== Action item ==
In the data below, which lines hold the word "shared"? Copy them.

== Provided material ==
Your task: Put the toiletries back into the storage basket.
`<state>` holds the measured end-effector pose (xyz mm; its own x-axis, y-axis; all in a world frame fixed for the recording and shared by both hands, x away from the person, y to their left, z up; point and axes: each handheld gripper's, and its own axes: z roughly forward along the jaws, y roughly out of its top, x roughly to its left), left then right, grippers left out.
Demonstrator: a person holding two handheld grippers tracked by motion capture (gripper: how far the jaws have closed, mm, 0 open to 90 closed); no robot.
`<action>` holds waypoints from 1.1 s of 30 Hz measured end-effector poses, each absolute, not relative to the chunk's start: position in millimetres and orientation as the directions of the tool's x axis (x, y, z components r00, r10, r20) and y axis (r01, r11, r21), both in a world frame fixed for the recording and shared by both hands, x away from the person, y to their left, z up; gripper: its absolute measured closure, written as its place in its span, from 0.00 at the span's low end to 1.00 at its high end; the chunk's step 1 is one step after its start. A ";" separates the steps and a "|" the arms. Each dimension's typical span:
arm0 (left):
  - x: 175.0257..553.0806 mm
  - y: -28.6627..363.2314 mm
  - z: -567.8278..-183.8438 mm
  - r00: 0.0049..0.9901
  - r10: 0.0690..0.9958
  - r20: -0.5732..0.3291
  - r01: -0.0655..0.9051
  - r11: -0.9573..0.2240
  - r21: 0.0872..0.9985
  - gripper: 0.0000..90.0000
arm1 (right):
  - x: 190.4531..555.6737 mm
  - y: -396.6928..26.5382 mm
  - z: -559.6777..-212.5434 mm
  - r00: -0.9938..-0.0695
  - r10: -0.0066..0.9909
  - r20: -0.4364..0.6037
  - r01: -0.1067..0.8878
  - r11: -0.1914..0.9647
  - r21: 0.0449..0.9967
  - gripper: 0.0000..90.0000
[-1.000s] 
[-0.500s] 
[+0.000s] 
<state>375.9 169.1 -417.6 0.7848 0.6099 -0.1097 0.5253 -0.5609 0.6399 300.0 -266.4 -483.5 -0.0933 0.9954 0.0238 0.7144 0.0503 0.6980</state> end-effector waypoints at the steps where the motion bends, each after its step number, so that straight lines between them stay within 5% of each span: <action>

== Solved exercise ==
`<state>` holds the measured end-effector pose (xyz mm; its own x-axis, y-axis; all in a world frame fixed for the recording and shared by both hands, x away from the person, y to their left, z up; point and axes: each handheld gripper's, and its own axes: z roughly forward along the jaws, y roughly out of its top, x roughly to its left), left then right, grippers left out.
`<action>` holds waypoints from 1.1 s of 30 Hz measured end-effector poses, each absolute, not relative to the chunk's start: position in millimetres and orientation as the directions of the tool's x axis (x, y, z components r00, r10, r20) and y axis (r01, r11, r21), both in a world frame fixed for the recording and shared by both hands, x away from the person, y to their left, z up; gripper: its absolute measured closure, written as its place in its span, from 0.00 at the span's low end to 1.00 at its high end; the chunk's step 1 is one step after its start. A ";" separates the steps and a "|" the arms. Each dimension's typical span:

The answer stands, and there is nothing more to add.